Bankruptcy Petition Fees: Chapter 7 and Chapter 13 Filing Fees
The total amount of fees you have to pay in order to file for bankruptcy is as follows, as of December 1, 2020:
For Chapter 7, $338
For Chapter 11, $1,738
Chapter 12: $278; Chapter 13: $313
Periodically, the bankruptcy court raises these fees. The U.S. Courts fee webpage has the most recent fees available.
Chapter 7: Installments and Waivers of Filing Fees
The filing fee is usually due at the time your bankruptcy petition is filed. There are two exclusions from Chapter 7 bankruptcy, though. Asking the court to waive the fee completely or allow you to pay it in installments is an option.
Application for Installments of the Chapter 7 Filing Fee
You file Form 103A Application for Individuals to Pay the Filing Fee in Installments to request permission from the court to pay your filing fee over time. You must indicate on the form that you are unable to pay the fee in full and that you will make no more than four payments within 120 days of the petition’s filing.
Request for Waiver of Chapter 7 Filing Fee
If the court waives the fee, you are not required to pay it. If you are eligible for a fee waiver, you
must be unable to make payments in installments and have an income that is less than 150% of the federal poverty threshold (official poverty line estimates are available from your bankruptcy court).
Fill out Form 103B, Application to Have the Chapter 7 Filing Fee Waived, and send it in to request a fee waiver. In many cases, the judge will approve the application without requiring you to appear in person, but you may still be required to appear in court so the judge can question you.
See how to make changes to bankruptcy forms.
In Chapter 13, there are no fee waivers or installment payments.
Fee waivers and installment payments are generally not available to Chapter 13 filers because they must have sufficient funds to support a repayment plan for three to five years following filing for bankruptcy. When submitting the case, budget for the cost.

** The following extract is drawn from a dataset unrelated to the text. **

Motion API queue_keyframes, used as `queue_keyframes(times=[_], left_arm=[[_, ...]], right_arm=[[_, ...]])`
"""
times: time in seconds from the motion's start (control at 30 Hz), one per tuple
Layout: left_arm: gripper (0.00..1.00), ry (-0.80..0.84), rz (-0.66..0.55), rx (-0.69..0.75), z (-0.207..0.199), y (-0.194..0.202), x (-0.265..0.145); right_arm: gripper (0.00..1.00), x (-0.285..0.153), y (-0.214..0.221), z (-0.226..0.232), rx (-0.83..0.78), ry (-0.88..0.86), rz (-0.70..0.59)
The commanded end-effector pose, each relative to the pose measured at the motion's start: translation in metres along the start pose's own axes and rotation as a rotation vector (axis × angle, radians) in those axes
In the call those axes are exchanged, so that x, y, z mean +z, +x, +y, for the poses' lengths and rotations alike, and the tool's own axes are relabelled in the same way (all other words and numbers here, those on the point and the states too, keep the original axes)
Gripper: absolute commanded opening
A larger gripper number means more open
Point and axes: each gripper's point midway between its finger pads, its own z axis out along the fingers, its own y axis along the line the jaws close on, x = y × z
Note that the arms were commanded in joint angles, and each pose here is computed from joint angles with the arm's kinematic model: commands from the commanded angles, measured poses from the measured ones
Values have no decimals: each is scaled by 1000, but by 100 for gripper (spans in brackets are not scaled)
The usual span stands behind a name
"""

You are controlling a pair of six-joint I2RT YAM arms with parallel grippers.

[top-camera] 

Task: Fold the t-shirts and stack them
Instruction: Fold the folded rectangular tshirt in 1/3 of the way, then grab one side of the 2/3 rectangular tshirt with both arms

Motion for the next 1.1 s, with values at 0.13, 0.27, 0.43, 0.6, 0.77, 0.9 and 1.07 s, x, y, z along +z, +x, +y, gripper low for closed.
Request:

Extra Fees Associated with Bankruptcy Filing
Credit counseling from an authorized provider must be completed no later than six months prior to filing for bankruptcy under Chapter 7 or Chapter 13. To get your bankruptcy discharge (the order that eliminates qualifying debt), you have to complete a debtor education course after filing your case.
For the necessary counseling, the majority of approved credit counseling providers charge $15 to $30, but you might not be required to pay anything. In accordance with the law, agencies must offer counseling regardless of your financial situation, so please inform the agency if this is not possible for you.
Additionally, the debtor education classes run about $35. You can request that the provider waive the fee or let you pay a smaller amount if you are unable to pay the full amount.
How to Pay Your Attorney Fees in Bankruptcy
Since many bankruptcy attorneys charge as little as $100 to begin, finding a way to pay Chapter 13 bankruptcy fees is not too difficult; the remaining amount can be rolled into your Chapter 13 repayment plan. You can pay your Chapter 13 fees gradually with this method.
You must pay your attorney in full before filing for Chapter 7 bankruptcy. For what reason? because legal fees are eliminated in Chapter 7 bankruptcy. Your attorney won’t get paid if you don’t make the entire payment.
To file for Chapter 7, how do you obtain the necessary funds? Most Chapter 7 filers divert their payments intended for bill cancellation during bankruptcy to pay their attorney. The funds will be borrowed by others from friends and relatives.
But there are other approaches. If you are unable to pay for a bankruptcy attorney, you can find out more information here about your options.